**TRY IT**
Give the listing again character for character, but drop the images.

**INPUT DATA**

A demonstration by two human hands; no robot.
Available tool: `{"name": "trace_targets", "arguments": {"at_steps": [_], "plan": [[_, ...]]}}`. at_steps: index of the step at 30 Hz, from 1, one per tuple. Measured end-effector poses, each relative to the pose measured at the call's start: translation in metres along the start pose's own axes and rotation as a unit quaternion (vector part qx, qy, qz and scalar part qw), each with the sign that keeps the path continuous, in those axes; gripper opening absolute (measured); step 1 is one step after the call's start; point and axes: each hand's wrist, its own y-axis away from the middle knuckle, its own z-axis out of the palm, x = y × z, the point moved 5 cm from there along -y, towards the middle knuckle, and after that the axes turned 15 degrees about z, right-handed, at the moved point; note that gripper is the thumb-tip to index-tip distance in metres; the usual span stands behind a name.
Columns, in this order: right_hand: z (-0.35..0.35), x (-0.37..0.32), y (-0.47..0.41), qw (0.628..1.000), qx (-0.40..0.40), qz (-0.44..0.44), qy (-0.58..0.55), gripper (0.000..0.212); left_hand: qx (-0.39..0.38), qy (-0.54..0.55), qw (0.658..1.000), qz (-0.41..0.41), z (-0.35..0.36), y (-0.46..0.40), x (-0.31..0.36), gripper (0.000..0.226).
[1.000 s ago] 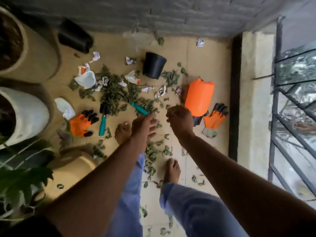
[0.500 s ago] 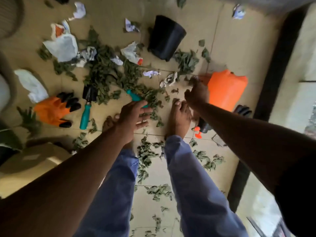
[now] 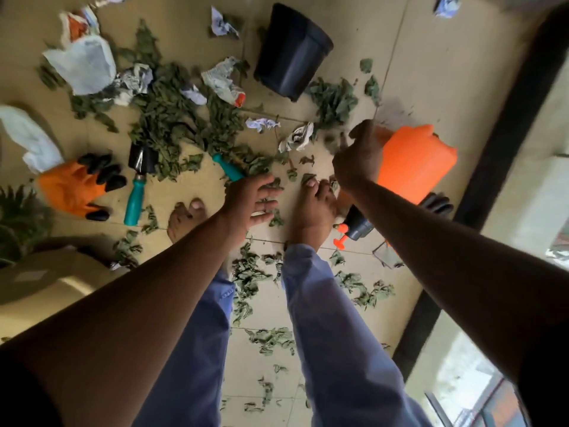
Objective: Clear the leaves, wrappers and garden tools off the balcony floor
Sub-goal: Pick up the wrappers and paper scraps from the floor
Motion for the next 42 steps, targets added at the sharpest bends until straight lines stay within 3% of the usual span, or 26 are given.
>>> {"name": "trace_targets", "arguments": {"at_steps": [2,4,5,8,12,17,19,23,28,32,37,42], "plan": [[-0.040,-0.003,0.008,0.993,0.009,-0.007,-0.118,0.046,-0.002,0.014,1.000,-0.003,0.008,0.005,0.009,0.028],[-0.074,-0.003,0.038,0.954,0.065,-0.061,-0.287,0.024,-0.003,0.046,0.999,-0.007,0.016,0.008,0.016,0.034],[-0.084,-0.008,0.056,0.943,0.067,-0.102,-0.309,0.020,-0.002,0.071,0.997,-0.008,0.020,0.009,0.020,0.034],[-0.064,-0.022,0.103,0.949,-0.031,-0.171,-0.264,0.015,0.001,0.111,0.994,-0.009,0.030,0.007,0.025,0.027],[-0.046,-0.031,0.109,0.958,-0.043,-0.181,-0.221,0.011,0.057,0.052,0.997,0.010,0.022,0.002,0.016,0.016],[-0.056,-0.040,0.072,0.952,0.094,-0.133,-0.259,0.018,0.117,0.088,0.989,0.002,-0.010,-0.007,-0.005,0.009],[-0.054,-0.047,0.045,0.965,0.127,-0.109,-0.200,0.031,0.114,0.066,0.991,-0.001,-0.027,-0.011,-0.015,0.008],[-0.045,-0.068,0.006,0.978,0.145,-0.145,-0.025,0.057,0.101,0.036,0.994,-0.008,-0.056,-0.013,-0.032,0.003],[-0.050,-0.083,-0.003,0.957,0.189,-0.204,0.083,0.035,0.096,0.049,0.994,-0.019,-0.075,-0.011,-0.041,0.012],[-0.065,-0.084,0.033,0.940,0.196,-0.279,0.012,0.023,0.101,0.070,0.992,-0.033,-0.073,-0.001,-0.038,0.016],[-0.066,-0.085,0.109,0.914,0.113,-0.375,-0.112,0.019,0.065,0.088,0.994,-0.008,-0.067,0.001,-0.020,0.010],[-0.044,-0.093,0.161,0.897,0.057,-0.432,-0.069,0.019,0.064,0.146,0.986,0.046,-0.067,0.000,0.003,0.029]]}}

**WRITTEN REPLY**
A demonstration by two human hands; no robot.
Available tool: `{"name": "trace_targets", "arguments": {"at_steps": [_], "plan": [[_, ...]]}}`. at_steps: index of the step at 30 Hz, from 1, one per tuple. Measured end-effector poses, each relative to the pose measured at the call's start: translation in metres along the start pose's own axes and rotation as a unit quaternion (vector part qx, qy, qz and scalar part qw), each with the sign that keeps the path continuous, in those axes; gripper opening absolute (measured); step 1 is one step after the call's start; point and axes: each hand's wrist, its own y-axis away from the middle knuckle, its own z-axis out of the palm, x = y × z, the point moved 5 cm from there along -y, towards the middle knuckle, and after that the axes turned 15 degrees about z, right-handed, at the moved point; note that gripper is the thumb-tip to index-tip distance in metres; the usual span stands behind a name.
Columns, in this order: right_hand: z (-0.35..0.35), x (-0.37..0.32), y (-0.47..0.41), qw (0.628..1.000), qx (-0.40..0.40), qz (-0.44..0.44), qy (-0.58..0.55), gripper (0.000..0.212); left_hand: qx (-0.39..0.38), qy (-0.54..0.55), qw (0.658..1.000), qz (-0.41..0.41), z (-0.35..0.36), y (-0.46..0.40), x (-0.31..0.36), gripper (0.000..0.226).
[1.000 s ago] 
[0.500 s ago] 
[now] 
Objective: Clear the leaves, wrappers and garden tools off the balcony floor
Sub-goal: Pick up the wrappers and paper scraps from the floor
Motion for the next 42 steps, targets added at the sharpest bends until straight lines stay within 3% of the usual span, or 26 are given.
>>> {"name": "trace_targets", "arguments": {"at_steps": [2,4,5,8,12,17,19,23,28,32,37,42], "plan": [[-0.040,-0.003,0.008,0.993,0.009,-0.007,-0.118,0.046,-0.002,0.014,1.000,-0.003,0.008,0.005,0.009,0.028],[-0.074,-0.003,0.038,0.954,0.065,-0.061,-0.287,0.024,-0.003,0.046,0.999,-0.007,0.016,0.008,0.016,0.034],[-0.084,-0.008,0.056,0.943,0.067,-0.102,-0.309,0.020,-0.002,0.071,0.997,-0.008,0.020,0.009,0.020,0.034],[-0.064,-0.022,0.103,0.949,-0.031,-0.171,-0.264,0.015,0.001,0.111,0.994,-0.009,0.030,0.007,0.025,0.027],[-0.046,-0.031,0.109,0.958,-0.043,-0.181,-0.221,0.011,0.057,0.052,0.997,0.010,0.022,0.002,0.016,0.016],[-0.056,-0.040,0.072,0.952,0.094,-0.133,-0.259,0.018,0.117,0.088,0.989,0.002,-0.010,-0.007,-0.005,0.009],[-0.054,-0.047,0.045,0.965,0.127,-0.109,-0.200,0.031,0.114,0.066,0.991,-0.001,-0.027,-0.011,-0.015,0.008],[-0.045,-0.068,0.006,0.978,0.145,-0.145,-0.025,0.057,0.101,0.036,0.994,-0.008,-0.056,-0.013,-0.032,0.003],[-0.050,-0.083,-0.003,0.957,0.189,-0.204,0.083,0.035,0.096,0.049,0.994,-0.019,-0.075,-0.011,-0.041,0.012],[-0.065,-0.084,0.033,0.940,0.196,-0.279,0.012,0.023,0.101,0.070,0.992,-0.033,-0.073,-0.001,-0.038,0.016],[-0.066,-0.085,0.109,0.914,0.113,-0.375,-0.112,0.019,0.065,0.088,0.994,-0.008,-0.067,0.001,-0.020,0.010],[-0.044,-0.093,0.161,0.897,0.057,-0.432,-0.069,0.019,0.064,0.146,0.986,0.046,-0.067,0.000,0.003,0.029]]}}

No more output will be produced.